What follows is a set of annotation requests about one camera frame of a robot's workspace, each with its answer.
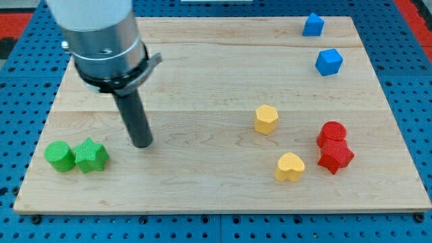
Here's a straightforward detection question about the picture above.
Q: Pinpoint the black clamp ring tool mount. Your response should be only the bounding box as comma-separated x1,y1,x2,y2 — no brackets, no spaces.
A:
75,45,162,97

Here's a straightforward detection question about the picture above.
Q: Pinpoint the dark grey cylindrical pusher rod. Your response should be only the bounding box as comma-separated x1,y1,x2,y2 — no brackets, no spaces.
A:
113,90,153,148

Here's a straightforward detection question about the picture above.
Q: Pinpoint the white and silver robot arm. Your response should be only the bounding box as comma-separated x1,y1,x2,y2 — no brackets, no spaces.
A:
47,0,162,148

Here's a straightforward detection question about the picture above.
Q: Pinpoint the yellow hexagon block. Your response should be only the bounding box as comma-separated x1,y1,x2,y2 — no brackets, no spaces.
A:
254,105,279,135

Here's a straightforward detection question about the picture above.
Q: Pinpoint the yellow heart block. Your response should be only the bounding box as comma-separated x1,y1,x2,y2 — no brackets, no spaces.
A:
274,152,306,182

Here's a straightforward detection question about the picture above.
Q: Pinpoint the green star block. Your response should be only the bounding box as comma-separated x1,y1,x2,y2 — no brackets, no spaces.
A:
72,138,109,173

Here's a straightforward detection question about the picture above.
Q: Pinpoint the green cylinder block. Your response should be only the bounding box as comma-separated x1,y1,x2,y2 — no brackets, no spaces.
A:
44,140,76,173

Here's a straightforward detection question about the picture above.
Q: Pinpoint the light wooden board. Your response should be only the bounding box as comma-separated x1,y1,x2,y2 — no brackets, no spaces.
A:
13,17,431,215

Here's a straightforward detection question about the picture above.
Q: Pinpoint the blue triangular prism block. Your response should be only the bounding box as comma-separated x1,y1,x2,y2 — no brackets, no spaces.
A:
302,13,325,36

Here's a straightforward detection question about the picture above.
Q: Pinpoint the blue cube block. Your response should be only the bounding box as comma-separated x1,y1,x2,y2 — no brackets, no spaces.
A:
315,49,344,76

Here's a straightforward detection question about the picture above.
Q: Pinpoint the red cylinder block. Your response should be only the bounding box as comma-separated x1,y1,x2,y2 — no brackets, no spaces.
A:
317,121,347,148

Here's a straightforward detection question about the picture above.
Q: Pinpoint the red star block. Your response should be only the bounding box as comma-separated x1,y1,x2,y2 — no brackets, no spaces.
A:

- _Brief_
Each line of the listing that contains the word "cylinder" must be copied.

- _Your response_
Q: Pinpoint the green cylinder block. Your response should be only the bounding box as comma-separated x1,y1,x2,y2 — no brackets, no spaces.
Q: Pinpoint the red cylinder block. Your response should be only the bounding box as comma-separated x1,y1,x2,y2 — no brackets, no spaces.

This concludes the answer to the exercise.